Когда они вышли из гулких, необжитых больничных коридоров в солнечный день, Санька зашипела:
– Похоронное бюро, похоронное бюро… Кто его здесь строил, твое похоронное бюро!
– Что вы хотите сказать? – остановился Григорьев.
– А то! Нету его здесь, вот что! – И добавила тише, увидев на лице Григорьева нарастающее томительное недоумение, перехватив его взгляд назад, в сторону больницы, и вниз, в сторону стройки: – Это в район надо, здесь нет такого ничего…

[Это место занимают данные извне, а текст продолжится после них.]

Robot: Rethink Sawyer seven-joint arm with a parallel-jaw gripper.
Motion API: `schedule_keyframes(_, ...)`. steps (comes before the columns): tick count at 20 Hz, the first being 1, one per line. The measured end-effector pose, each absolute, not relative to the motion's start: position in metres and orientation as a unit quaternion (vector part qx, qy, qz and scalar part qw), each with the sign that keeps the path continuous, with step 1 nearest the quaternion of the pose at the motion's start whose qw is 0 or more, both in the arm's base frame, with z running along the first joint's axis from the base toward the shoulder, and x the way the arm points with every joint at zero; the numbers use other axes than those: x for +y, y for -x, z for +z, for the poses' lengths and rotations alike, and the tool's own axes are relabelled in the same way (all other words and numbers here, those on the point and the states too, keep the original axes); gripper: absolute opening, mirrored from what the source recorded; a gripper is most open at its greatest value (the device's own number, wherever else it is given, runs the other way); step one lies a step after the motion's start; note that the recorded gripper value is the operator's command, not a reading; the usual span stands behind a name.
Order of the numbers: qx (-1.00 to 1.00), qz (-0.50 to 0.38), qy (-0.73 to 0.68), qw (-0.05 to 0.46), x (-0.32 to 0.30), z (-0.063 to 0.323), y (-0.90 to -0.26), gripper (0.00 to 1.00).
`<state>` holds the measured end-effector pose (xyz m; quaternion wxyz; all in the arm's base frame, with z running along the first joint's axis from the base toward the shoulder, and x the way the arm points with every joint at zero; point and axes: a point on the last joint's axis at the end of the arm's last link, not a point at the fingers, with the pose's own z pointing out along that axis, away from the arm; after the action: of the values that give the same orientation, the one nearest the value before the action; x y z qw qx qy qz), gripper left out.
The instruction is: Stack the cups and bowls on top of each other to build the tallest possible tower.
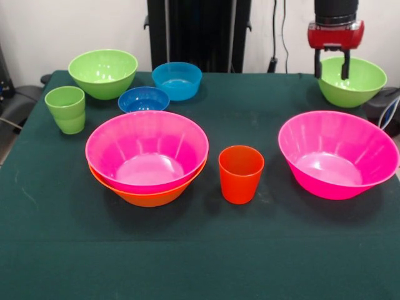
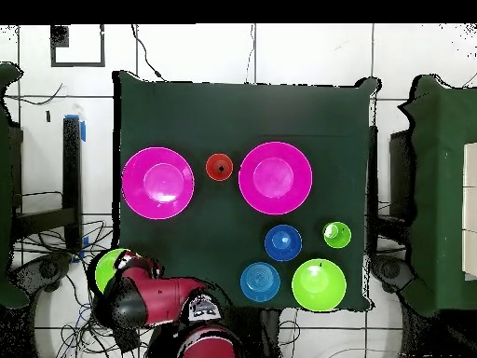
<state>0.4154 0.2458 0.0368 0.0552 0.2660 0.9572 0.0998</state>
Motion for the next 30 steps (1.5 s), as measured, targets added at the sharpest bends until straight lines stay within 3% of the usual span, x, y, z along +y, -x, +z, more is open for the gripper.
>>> schedule_keyframes(30,0.965,0.1,-0.24,0.044,0.24,-0.006,-0.375,1.0)
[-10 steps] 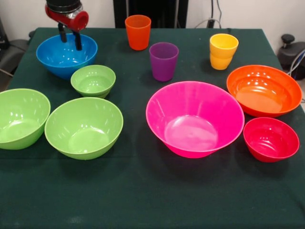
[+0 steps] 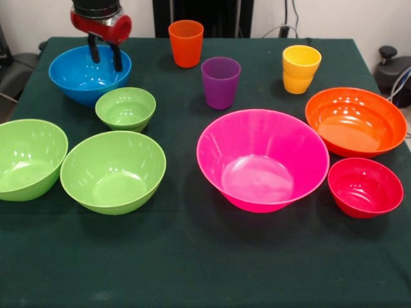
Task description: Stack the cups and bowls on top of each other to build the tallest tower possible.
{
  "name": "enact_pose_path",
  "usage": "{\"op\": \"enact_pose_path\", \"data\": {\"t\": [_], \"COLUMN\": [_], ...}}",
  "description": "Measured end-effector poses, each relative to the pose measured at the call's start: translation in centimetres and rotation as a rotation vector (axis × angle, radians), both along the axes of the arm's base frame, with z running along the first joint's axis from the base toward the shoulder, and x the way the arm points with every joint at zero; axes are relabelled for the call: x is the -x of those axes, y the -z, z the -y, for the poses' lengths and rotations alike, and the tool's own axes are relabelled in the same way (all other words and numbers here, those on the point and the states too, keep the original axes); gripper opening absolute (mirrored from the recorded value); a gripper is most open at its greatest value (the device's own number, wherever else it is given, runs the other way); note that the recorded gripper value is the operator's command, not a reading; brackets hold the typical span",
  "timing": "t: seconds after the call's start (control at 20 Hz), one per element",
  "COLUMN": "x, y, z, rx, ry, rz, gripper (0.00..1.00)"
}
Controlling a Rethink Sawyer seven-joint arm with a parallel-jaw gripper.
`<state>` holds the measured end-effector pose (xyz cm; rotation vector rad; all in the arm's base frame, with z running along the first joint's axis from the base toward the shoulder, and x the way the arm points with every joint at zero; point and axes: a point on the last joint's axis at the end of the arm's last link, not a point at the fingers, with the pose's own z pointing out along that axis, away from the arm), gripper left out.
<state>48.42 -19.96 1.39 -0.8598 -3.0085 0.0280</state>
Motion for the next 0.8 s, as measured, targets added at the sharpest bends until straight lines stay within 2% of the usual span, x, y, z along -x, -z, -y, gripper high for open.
{"op": "enact_pose_path", "data": {"t": [0.25, 0.5, 0.8], "x": [-1.6, -2.9, -3.3], "y": [-1.1, -2.0, -1.9], "z": [-1.7, -2.9, -3.8], "rx": [-0.027, -0.038, -0.044], "ry": [-0.048, -0.077, -0.111], "rz": [0.043, 0.072, 0.083], "gripper": [1.00, 1.00, 1.00]}}
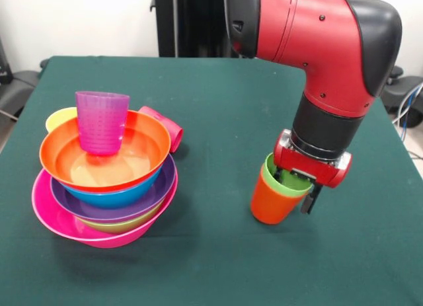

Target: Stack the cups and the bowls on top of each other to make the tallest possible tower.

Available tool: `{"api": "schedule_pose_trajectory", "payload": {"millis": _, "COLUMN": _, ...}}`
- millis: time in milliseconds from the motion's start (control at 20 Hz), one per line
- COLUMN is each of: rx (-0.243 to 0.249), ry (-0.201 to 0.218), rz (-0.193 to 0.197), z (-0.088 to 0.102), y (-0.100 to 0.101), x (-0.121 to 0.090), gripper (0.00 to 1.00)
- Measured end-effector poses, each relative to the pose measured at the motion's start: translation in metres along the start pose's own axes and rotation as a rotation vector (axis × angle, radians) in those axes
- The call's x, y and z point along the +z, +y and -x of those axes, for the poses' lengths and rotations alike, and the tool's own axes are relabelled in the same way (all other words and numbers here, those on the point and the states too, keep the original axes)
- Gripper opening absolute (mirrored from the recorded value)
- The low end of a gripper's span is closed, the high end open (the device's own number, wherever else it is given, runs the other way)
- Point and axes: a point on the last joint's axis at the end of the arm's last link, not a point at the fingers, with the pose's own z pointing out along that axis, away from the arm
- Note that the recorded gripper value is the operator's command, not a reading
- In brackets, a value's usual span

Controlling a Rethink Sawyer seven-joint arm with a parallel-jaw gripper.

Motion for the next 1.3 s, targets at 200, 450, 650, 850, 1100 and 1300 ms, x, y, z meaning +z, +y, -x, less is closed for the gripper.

– А-а, в район… Ну, значит, в район!
И как-то неопределенно махнув рукой и ничего не сказав Саньке, Григорьев заторопился к знакомой уже, громыхающей дороге.
* * *
Это была третья смерть в его жизни.
Первым умер отец, давно, сестре тогда едва исполнился год, а Григорьев пошел в пятый класс. Он едва начал свыкаться с тем, что этот, отдаленный расстоянием от последней парты до классной доски человек, весело рассказывающий про извержения вулканов или о белых медведях на Новой Земле и бодро лепящий единицы в классный журнал, и тот домашний, ежедневный, в смятых шлепанцах и овчинной телогрее, по ночам потихоньку, чтобы не разбудить сына, стонущий от давних ран в груди и ногах, есть один и тот же человек, его отец, как вдруг этого человека вообще не стало. Утром был, влепил здоровенную двойку за то, что сын упорно искал Альпы в районе Тибета, а вечером в доме всхлипывали и с бесшумной деловитостью сновали женщины, а мать потерянно сидела в дальнем углу. Григорьева больше всего терзала двойка. То есть он ее исправит, но как узнает об этом отец?